Olivier Giroud porte les Dogues sur ses épaules usées par les années. À 39 ans, l’ancien Milanais peut-il inverser la trajectoire d’un Lille englué dans la médiocrité européenne et accroché au top 5 en Ligue 1 ?

Le LOSC traverse une saison en demi-teinte : cinquième avec 37 points après 23 journées, les Nordistes affichent 10 victoires, 7 nuls et 6 défaites en championnat, marqués par une irrégularité chronique – une défaite 1-4 contre Strasbourg en J19, un nul frustrant à Metz en J21. En Ligue Europa, le bilan est encore plus alarmant : onzièmes avec 6 points en phase de ligue, éliminés aux 16es par l’Étoile Rouge (défaite 0-1 aller, retour demain). Bruno Génésio, sous pression malgré le soutien d’Olivier Létang, peine à insuffler de la cohérence à un effectif talentueux mais fragile.

Giroud, l’homme providentiel sous le feu des critiques

Pourtant, Giroud surgit comme un recours inattendu. Recruté l’été dernier en provenance de LAFC, l’attaquant tricolore cumule 7 buts et 1 passe décisive en 28 apparitions en Ligue 1, plus 3 buts en 8 matchs européens – un total modeste mais décisif dans les moments chauds. Son penalty à la 45+1e minute vendredi contre Angers (0-1) a arraché trois points vitaux, prolongeant une série où il a sauvé Lille à plusieurs reprises : le 90+2e contre Fribourg en Europa League, ou les doublés contre Brann et Rome. « L’énorme soulagement après cette victoire », lâchait-il lui-même post-match, soulignant son rôle de leader dans un collectif où Hamza Igamane (9 buts toutes compétitions) reste trop esseulé.

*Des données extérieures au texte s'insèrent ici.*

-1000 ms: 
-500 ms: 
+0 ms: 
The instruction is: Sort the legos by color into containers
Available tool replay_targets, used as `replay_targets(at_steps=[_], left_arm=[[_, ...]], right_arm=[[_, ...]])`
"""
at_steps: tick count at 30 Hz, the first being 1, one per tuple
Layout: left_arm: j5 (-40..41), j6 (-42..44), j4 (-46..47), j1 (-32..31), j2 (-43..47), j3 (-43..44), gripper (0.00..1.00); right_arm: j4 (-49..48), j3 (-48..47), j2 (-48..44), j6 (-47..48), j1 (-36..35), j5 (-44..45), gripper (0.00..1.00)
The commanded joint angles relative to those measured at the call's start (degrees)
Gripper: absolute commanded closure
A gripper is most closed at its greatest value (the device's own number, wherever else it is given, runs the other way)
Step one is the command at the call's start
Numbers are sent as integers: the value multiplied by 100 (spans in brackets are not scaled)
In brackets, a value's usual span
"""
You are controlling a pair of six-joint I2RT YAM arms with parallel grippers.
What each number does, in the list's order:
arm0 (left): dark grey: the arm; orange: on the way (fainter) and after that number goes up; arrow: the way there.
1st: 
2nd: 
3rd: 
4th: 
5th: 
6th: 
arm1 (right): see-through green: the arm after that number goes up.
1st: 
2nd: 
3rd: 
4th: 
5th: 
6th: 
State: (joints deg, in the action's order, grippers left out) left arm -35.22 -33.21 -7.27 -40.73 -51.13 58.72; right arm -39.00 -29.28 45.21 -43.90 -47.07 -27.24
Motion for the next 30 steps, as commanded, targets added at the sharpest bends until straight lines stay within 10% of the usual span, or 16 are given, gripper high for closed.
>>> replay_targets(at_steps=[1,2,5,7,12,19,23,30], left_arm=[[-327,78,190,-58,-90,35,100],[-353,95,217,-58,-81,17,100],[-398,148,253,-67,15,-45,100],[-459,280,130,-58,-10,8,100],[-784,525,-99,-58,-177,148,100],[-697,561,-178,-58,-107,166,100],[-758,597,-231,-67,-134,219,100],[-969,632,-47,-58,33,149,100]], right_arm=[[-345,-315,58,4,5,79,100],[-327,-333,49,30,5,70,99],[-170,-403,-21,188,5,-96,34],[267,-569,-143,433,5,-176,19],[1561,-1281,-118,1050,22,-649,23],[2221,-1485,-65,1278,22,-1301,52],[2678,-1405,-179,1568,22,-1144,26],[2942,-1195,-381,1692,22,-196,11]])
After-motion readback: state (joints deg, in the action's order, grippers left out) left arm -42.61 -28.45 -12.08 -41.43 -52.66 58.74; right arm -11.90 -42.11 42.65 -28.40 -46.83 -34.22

Giroud incarne l’expérience que Lille recherche pour viser l’Europe, sa vista aérienne et son sang-froid compensant une mobilité déclinante. Mais les doutes persistent : une disette de huit matchs sans marquer avant Angers, qualifiée de « saison de trop » par Jean-Michel Larqué, et une frustration affichée après le nul à Metz. À 39 ans, peut-il porter seul une attaque dépendante de jeunes comme Haraldsson ou Correia, dans un système génésien critiqué pour son manque d’impact collectif ? Le verdict des prochaines semaines, avec Nantes en Ligue 1 et le retour européen, sera impitoyable.